=== WHAT IS EXPECTED ===
For the data below, tally how many lines contain "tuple" and answer only with that tally.

Start of SUPPLIED RECORDS

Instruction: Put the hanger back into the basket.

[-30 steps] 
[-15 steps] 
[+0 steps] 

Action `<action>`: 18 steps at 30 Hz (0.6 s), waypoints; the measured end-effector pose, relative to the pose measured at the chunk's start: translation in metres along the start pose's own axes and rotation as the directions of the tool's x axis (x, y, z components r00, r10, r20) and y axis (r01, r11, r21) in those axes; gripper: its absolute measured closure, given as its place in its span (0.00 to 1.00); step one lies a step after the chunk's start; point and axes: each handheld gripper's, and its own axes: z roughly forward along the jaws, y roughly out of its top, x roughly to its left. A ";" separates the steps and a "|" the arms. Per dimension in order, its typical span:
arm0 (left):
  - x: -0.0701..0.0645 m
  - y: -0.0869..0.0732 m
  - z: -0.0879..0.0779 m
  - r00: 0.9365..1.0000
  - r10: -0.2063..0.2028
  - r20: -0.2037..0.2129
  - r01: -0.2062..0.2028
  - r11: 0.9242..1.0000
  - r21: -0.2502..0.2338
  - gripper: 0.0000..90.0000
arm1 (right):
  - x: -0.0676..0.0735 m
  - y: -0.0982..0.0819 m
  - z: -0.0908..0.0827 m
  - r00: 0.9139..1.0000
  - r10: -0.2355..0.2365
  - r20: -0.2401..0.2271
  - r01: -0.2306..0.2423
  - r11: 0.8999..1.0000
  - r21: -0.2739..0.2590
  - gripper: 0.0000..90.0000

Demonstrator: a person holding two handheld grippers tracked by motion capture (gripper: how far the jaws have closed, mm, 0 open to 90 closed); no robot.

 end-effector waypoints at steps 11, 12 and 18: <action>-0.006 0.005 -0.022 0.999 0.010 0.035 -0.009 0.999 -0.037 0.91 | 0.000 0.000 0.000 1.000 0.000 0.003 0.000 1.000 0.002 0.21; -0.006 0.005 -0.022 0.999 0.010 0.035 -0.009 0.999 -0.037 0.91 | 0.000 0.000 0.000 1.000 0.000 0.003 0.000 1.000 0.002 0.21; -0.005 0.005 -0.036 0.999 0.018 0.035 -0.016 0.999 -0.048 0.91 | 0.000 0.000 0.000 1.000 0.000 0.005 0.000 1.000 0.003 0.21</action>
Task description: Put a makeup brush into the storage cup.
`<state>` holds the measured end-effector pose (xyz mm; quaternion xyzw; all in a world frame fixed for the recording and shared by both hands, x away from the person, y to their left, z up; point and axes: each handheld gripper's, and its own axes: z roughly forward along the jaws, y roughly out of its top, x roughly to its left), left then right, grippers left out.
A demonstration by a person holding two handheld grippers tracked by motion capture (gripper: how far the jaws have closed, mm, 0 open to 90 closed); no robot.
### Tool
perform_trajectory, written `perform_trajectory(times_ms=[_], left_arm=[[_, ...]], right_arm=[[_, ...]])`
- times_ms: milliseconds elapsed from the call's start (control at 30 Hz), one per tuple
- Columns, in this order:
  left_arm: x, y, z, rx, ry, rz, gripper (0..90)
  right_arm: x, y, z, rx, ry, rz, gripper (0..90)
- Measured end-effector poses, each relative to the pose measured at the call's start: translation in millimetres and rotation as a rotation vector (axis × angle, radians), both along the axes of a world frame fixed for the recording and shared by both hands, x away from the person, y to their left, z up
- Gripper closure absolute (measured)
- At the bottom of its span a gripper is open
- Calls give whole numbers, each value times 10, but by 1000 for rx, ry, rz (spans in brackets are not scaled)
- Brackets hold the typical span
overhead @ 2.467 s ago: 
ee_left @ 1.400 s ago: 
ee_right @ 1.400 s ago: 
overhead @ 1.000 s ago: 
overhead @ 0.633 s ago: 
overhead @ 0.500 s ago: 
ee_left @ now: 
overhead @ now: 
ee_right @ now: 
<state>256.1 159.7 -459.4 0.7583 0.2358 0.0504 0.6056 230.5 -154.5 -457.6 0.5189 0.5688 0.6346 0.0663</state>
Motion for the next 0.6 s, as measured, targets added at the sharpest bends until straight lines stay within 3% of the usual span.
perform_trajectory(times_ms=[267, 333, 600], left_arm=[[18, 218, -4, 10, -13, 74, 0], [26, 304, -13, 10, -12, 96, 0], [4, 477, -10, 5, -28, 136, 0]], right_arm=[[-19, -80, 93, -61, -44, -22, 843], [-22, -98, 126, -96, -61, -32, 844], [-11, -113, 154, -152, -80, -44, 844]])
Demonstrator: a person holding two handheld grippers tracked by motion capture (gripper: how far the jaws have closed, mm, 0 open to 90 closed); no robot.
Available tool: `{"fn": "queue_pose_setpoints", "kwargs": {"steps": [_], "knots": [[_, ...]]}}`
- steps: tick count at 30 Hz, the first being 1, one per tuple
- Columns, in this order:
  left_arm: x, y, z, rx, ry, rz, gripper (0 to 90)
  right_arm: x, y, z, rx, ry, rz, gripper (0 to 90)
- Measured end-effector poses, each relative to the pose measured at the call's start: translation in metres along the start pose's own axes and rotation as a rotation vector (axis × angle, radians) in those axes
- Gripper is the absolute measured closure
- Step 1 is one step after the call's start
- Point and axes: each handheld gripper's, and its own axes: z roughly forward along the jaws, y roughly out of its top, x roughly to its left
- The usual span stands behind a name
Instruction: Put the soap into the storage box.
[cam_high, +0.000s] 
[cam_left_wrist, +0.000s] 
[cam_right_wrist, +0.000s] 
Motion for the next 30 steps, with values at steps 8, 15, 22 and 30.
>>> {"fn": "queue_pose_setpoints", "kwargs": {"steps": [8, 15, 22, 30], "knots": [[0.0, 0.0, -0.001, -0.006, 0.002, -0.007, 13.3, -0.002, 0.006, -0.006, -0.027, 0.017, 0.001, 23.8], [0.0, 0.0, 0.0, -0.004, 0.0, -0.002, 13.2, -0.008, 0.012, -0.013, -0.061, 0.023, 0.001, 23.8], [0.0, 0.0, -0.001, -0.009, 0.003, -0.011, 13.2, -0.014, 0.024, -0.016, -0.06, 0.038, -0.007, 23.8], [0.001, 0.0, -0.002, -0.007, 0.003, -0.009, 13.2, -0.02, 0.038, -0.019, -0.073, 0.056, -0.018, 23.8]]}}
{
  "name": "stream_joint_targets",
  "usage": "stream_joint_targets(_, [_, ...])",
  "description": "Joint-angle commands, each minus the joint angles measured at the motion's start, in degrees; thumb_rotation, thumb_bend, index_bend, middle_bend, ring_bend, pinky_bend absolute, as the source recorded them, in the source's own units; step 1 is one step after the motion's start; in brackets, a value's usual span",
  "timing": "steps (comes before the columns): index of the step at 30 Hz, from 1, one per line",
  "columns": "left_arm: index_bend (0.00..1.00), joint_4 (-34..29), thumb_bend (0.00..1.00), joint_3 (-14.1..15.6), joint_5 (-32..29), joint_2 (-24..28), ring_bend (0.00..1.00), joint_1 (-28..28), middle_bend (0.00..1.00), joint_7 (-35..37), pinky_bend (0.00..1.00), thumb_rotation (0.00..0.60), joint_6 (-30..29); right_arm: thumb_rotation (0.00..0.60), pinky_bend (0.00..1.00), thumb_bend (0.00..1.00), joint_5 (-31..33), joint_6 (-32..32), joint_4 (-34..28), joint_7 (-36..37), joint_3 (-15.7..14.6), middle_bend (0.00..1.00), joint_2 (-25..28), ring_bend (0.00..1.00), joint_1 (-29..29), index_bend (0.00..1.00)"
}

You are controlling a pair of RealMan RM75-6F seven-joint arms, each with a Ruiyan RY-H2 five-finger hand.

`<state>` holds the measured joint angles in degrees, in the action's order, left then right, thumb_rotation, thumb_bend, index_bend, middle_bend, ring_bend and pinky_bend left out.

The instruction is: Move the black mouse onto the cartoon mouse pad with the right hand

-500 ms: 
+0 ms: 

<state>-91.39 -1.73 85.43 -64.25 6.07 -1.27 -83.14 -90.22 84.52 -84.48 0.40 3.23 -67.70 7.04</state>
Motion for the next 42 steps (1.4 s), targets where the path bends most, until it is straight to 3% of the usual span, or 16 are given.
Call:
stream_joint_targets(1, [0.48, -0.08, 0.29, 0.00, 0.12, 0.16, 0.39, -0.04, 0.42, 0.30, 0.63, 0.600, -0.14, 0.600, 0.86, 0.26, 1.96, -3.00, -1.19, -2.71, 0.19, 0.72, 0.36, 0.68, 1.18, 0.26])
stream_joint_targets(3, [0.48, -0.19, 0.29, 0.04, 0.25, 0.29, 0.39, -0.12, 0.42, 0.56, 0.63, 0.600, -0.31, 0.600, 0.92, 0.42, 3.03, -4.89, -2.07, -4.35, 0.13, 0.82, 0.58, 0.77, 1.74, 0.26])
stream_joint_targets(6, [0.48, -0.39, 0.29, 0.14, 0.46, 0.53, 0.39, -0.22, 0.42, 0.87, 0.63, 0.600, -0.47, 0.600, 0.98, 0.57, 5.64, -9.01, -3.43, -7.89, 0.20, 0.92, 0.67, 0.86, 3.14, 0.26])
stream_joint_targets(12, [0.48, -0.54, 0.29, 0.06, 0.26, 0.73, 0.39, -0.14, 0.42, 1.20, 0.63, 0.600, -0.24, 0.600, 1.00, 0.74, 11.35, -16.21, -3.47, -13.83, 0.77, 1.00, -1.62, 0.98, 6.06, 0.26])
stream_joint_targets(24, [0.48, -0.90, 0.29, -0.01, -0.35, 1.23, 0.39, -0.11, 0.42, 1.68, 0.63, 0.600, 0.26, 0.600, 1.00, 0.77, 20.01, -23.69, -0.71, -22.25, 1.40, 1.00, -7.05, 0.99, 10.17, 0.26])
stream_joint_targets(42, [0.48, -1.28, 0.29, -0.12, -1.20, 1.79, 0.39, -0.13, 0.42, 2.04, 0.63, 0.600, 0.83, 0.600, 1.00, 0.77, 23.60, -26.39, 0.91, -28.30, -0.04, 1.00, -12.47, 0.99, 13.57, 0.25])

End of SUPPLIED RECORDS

=== SOLVED PROBLEM ===
2